## Problem requirements:
Copy out the first line of the listing and every line after it, exactly, until you have copied the line containing "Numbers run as".

## Input data:
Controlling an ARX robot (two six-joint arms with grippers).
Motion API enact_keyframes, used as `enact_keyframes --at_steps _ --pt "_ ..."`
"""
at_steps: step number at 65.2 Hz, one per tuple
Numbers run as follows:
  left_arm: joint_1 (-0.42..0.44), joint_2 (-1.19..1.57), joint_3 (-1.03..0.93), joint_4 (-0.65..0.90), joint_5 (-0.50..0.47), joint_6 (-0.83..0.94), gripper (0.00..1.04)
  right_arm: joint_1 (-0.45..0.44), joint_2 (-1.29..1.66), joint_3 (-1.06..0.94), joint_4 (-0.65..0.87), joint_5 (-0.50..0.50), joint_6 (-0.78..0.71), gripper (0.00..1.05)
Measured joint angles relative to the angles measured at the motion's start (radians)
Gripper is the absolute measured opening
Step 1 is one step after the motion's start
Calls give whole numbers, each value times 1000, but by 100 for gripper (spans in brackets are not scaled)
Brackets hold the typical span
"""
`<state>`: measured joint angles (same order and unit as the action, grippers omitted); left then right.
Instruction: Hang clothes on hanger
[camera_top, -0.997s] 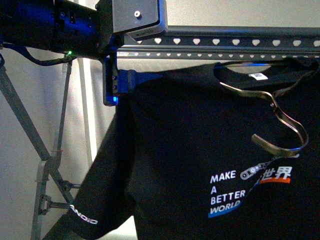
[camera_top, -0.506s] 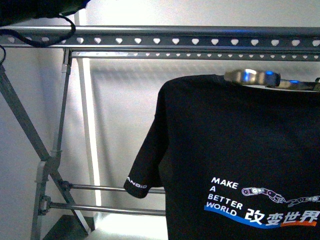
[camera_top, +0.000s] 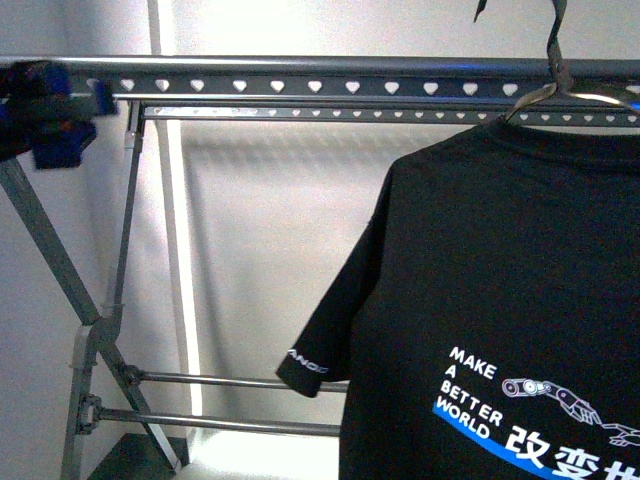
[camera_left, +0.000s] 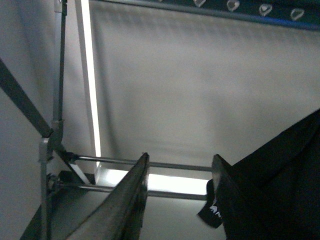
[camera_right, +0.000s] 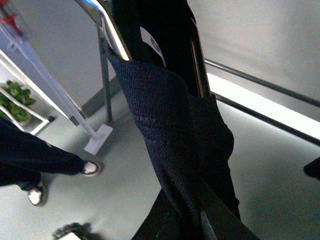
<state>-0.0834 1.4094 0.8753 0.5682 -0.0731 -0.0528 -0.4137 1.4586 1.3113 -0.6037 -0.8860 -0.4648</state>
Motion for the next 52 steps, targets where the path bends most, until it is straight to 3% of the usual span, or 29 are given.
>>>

## Written response:
Controlling an ARX robot (two six-joint arms with grippers).
Motion API enact_keyframes, used as `enact_keyframes --at_steps _ --pt "_ ..."`
"""
at_steps: step number at 65.2 Hz, one per tuple
Numbers run as follows:

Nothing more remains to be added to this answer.